L'incident a éclaté ce jeudi à la mi-journée, lorsque des dizaines de soldats expérimentés ont quitté la base en scandant « À bas les officiers ! ». Leur colère faisait suite à la décision du commandant du bataillon de retirer puis de détruire plusieurs emblèmes traditionnels du bataillon, notamment des sculptures en bois représentant des figures comme « Satan » ou « l'Ange de la Mort », utilisées depuis des années comme symboles identitaires par les combattants.
En fin de journée, Tsahal a indiqué que le taux de retour était élevé et que de nombreux soldats avaient déjà réintégré la base. Le rassemblement prévu pour faire le point sur la situation a été reporté afin de permettre le retour du plus grand nombre.

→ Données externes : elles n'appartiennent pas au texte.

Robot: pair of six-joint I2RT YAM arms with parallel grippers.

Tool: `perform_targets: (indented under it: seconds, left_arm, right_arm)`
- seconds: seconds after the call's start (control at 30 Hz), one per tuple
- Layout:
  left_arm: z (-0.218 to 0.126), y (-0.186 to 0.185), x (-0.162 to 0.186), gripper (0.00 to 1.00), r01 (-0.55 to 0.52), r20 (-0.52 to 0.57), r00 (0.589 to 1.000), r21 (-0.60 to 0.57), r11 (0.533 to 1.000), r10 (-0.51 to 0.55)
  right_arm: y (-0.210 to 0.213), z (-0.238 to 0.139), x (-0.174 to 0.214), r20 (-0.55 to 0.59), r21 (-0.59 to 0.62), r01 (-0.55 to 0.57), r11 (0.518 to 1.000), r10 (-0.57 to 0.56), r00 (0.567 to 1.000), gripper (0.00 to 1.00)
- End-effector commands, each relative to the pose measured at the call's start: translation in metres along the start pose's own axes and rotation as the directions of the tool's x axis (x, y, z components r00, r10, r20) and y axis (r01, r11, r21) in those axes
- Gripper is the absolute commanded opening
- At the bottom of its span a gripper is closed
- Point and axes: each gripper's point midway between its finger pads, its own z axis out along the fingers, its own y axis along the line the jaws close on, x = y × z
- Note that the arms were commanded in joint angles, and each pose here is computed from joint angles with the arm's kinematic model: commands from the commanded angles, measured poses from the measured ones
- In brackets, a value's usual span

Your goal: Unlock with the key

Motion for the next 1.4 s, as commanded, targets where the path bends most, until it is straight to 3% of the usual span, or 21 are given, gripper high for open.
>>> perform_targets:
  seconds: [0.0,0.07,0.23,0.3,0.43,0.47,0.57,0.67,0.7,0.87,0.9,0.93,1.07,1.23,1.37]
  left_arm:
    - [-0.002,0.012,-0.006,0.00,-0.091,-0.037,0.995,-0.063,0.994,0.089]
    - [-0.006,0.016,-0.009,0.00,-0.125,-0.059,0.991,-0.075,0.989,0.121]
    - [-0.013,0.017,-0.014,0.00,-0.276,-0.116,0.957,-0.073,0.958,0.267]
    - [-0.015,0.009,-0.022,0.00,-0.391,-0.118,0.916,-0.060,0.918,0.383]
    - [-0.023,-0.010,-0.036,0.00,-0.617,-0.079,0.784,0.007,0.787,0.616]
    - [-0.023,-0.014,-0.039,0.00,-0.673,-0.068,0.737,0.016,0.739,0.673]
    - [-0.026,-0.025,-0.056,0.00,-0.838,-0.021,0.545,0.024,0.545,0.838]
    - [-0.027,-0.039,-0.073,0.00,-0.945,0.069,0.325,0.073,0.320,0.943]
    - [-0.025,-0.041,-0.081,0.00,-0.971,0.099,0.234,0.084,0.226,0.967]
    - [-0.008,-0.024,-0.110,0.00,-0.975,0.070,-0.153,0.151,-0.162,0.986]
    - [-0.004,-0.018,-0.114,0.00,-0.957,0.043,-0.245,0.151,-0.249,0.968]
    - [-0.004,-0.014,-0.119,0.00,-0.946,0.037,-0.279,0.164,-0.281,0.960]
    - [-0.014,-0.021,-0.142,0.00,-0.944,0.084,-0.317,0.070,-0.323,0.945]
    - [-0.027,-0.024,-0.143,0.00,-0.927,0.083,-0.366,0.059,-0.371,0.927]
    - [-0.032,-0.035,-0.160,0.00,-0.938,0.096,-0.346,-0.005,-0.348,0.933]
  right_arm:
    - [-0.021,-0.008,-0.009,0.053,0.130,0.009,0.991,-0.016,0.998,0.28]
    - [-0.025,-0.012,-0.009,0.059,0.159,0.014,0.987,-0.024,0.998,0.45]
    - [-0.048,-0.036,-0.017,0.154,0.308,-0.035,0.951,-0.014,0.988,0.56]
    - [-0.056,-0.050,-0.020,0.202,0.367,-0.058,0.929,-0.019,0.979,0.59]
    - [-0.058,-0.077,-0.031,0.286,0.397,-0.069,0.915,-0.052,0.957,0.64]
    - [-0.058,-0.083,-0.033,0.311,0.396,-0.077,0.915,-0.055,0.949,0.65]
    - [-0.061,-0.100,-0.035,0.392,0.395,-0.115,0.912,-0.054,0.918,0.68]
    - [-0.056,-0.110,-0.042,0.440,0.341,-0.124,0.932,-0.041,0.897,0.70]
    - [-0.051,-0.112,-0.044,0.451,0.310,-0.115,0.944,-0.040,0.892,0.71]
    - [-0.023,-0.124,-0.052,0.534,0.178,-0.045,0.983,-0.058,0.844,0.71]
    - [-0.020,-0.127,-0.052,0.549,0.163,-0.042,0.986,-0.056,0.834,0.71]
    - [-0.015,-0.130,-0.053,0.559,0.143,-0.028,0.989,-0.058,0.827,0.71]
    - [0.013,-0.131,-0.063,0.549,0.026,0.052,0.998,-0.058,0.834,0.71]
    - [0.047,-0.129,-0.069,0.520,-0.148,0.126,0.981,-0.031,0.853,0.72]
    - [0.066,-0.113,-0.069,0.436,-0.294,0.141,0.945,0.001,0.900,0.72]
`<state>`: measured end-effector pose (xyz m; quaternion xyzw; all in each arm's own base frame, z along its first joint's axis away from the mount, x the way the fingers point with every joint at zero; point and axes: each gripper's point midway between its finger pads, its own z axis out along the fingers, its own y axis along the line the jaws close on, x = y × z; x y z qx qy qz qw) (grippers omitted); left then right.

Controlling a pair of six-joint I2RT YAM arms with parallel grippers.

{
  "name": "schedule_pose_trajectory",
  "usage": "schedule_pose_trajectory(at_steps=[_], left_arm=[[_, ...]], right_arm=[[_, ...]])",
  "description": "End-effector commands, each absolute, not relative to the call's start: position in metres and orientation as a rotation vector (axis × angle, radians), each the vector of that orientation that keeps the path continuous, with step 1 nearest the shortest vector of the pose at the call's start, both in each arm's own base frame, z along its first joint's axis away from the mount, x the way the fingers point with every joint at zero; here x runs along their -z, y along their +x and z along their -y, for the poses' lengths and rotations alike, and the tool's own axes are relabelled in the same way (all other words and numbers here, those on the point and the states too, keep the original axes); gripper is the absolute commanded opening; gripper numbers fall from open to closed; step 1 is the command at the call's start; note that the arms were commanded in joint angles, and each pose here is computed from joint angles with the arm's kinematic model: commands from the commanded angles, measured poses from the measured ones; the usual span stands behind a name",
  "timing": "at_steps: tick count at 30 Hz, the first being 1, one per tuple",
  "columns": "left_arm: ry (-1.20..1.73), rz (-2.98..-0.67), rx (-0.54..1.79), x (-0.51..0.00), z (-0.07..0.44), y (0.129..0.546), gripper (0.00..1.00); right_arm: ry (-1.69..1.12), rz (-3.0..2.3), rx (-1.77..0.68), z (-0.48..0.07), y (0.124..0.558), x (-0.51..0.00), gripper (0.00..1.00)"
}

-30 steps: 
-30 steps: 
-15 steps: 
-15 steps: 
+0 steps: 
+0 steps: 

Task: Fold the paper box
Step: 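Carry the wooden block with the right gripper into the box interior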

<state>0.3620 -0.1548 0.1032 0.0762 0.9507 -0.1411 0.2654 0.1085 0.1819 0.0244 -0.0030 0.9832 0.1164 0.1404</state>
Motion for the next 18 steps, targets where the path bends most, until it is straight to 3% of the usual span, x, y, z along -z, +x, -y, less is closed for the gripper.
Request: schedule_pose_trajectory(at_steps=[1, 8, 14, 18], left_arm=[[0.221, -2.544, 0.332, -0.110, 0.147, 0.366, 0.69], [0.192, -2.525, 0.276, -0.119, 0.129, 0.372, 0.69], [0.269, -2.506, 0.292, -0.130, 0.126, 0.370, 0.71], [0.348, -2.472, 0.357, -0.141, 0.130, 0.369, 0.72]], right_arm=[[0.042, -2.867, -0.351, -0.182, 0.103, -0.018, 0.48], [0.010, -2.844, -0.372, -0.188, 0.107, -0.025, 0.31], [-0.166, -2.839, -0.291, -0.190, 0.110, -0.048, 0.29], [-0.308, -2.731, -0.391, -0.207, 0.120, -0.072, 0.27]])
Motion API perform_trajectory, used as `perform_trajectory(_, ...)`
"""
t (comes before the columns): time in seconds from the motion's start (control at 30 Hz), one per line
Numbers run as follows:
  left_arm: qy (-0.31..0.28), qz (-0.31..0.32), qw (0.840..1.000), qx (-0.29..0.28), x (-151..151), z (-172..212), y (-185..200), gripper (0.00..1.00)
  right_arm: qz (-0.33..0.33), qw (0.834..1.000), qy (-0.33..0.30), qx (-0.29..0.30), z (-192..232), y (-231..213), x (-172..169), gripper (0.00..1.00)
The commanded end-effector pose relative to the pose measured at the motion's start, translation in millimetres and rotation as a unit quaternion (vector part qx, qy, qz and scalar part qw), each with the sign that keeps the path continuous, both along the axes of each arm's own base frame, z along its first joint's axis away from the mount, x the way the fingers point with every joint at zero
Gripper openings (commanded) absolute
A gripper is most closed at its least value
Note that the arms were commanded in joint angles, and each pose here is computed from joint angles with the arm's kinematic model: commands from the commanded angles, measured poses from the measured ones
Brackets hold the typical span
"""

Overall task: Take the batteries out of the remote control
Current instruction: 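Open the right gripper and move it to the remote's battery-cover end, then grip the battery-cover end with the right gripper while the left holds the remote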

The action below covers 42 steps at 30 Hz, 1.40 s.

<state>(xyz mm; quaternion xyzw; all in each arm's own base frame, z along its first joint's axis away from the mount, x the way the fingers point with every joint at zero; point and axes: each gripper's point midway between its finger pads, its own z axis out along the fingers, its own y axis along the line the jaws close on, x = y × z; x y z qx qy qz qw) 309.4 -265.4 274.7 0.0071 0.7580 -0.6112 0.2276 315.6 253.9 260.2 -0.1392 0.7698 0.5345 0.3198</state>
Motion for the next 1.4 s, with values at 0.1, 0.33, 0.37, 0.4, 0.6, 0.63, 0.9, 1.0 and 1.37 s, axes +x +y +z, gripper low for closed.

« Il s'agit d'un incident disciplinaire grave et inacceptable au sein de Tsahal », a déclaré un haut responsable militaire. « Mais tous les combattants de ce bataillon, du commandant au dernier soldat, ont combattu et risqué leur vie sur plusieurs fronts. Les commandants traiteront cette affaire avec fermeté, tout en faisant preuve de responsabilité envers leurs soldats. »
Une affaire rapidement récupérée par les médias pro-iraniens
Au-delà de la crise interne, l'affaire a rapidement pris une dimension médiatique régionale. Les médias soutenus par l'Iran et les organisations hostiles à Israël ont largement relayé les images de soldats quittant la base et des armes laissées sur place, en les présentant comme la preuve d'une profonde crise au sein de Tsahal.
L'agence iranienne Tasnim a évoqué un « effondrement de l'armée israélienne », affirmant que les soldats avaient « abandonné leurs armes et fui la base ». De son côté, la chaîne Al Jazeera a diffusé des images des armes déposées par les militaires, accompagnées d'extraits de la presse israélienne relatant les faits.